**EXERCISE OBJECTIVE:** A verbatim copy of each record is required.

**Items from a data source:**
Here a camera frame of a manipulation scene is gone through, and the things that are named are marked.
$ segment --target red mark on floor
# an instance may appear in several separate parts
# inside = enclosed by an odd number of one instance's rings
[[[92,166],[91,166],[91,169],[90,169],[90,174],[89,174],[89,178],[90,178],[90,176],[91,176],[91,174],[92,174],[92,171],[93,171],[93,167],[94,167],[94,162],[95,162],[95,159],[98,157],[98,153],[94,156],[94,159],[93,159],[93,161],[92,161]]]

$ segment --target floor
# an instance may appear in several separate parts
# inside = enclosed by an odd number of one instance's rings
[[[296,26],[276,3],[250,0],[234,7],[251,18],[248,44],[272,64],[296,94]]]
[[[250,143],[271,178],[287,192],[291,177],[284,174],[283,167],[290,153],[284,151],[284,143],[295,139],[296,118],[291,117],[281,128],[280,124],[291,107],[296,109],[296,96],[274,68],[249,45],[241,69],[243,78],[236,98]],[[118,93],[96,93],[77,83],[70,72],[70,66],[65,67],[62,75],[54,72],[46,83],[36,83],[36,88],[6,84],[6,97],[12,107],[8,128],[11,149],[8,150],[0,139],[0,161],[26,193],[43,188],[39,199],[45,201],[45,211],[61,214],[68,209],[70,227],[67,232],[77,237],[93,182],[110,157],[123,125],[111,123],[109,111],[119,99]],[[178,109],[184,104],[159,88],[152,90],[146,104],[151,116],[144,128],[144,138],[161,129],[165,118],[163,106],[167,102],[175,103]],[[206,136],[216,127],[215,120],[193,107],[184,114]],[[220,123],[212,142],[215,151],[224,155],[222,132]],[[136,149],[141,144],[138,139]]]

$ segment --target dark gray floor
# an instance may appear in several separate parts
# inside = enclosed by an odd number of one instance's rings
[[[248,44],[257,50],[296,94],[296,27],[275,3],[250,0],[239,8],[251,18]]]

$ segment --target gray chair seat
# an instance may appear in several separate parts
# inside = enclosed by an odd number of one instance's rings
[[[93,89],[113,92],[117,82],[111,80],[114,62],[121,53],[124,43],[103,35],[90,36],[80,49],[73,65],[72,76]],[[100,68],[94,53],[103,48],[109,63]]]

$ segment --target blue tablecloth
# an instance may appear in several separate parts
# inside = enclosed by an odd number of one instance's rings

**ANSWER BELOW:**
Here a camera frame of a manipulation scene is gone through, and the things that are named are marked.
$ segment --target red mark on floor
# an instance may appear in several separate parts
# inside = enclosed by an odd number of one instance's rings
[[[92,166],[91,166],[91,169],[90,169],[90,174],[89,174],[89,178],[90,178],[90,176],[91,176],[91,174],[92,174],[92,171],[93,171],[93,167],[94,167],[94,162],[95,162],[95,159],[98,157],[98,153],[94,156],[94,159],[93,159],[93,161],[92,161]]]

$ segment --target floor
# an instance may appear in several separate parts
# inside = enclosed by an odd number of one instance's rings
[[[296,26],[276,3],[250,0],[234,7],[251,18],[248,44],[272,64],[296,94]]]
[[[250,143],[271,178],[287,192],[291,177],[284,174],[283,167],[290,153],[284,151],[284,143],[295,139],[296,118],[291,117],[281,128],[280,124],[291,107],[296,109],[296,96],[274,68],[249,45],[241,69],[243,78],[236,98]],[[118,93],[96,93],[77,83],[70,72],[70,66],[65,67],[62,75],[54,72],[46,83],[36,83],[36,88],[6,84],[6,97],[12,107],[8,128],[11,149],[8,150],[0,139],[0,161],[26,193],[43,188],[39,199],[45,201],[45,211],[61,214],[68,209],[70,227],[67,232],[77,237],[93,182],[110,157],[123,125],[111,123],[109,111],[119,99]],[[178,109],[184,104],[159,88],[152,90],[146,104],[151,116],[144,128],[144,138],[161,129],[165,118],[163,106],[167,102],[175,103]],[[206,136],[216,127],[215,120],[193,107],[184,114]],[[220,123],[212,142],[215,151],[224,155],[222,132]],[[136,149],[141,144],[138,139]]]

$ segment --target dark gray floor
# an instance may appear in several separate parts
# inside = enclosed by an odd number of one instance's rings
[[[248,44],[257,50],[296,94],[296,27],[275,3],[250,0],[239,8],[251,18]]]

$ segment --target gray chair seat
# an instance may appear in several separate parts
# inside = enclosed by an odd number of one instance's rings
[[[93,89],[113,92],[117,82],[111,80],[114,62],[121,53],[124,43],[103,35],[90,36],[80,49],[73,65],[72,76]],[[100,68],[94,53],[103,48],[109,63]]]

$ segment --target blue tablecloth
# an instance may appear in several separate parts
# inside = enclosed by an odd number of one instance's rings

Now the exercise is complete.